A timed intravenous pentylenetetrazol infusion seizure model for quantitating the anticonvulsant effect of valproic acid in the rat.

A convulsive seizure model that utilizes timed intravenous infusions of pentylenetetrazol (PTZ) was developed to quantitate the magnitude of anticonvulsant effect in individual rats. PTZ was infused through an indwelling jugular vein catheter, and the threshold dose of PTZ was calculated from the time needed to produce clonic convulsions, the body weight of the animal, and the rate of infusion of the convulsant. The threshold dose of PTZ was determined in all animals 48 hr before and 15 min after anticonvulsant treatment. From theoretical considerations, the magnitude of anticonvulsant effect was defined as the logarithm of the posttreatment to pretreatment PTZ threshold dose ratio (log DR).
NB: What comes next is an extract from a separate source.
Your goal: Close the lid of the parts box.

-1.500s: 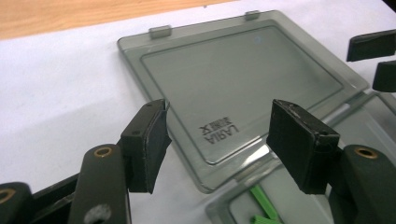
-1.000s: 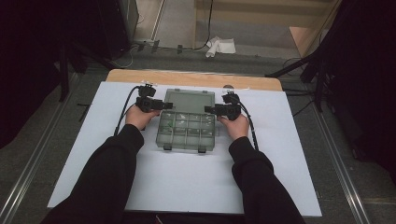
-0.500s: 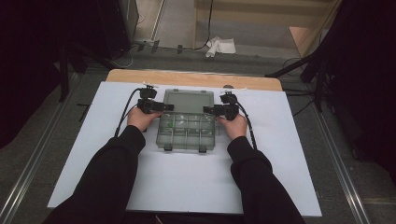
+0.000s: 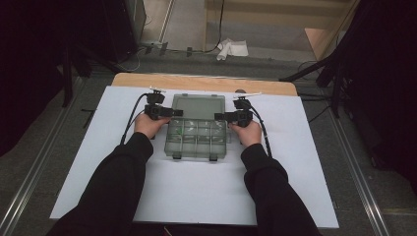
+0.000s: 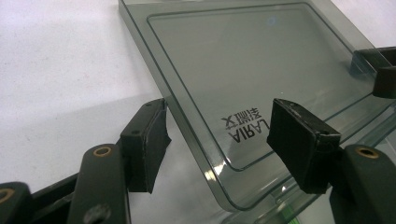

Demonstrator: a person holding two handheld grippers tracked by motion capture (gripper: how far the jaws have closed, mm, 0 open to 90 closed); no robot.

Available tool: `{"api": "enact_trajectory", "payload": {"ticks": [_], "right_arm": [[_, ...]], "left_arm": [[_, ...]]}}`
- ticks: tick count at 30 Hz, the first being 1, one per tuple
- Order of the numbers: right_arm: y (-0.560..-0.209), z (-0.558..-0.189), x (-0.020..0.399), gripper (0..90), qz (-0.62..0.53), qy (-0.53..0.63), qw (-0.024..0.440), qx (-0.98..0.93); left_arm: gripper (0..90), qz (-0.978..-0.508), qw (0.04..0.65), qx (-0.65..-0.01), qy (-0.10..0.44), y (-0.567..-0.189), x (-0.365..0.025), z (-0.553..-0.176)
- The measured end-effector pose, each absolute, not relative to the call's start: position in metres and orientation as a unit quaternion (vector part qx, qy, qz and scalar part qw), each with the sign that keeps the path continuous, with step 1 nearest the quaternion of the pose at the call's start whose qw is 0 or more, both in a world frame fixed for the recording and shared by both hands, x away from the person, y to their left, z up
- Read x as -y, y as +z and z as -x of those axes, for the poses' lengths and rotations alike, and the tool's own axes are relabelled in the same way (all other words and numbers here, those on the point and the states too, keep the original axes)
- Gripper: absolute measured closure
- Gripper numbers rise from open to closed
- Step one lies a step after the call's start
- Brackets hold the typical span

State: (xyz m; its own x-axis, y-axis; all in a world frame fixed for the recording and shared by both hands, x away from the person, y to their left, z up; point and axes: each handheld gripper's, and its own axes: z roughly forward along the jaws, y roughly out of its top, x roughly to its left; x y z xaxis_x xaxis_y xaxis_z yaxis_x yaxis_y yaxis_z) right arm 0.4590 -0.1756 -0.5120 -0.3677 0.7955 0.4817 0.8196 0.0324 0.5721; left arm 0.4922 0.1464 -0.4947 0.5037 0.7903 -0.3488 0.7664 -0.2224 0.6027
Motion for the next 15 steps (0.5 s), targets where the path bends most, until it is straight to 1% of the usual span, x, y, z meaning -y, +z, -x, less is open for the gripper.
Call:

The PTZ threshold was found to be insensitive to the rate of PTZ infusion and the body weight of the animal. Furthermore, the PTZ pretest did not influence the results of the posttest in animals treated with saline, and the interanimal variability in the PTZ threshold was found to be low (coefficient of variation of 12.2%). The PTZ infusion model was tested in a preliminary dose-response study of the anticonvulsant valproic acid (VPA). The ED50 for VPA determined with PTZ infusion technique (76.1 +/- 9.0 mg/kg) was in good agreement with a previous study that used the classical subcutaneous PTZ test. Since anticonvulsant effect is measured in individual, as opposed to groups, of animals, the PTZ infusion procedure may offer distinct advantages in the study of the pharmacodynamics of anticonvulsant compounds.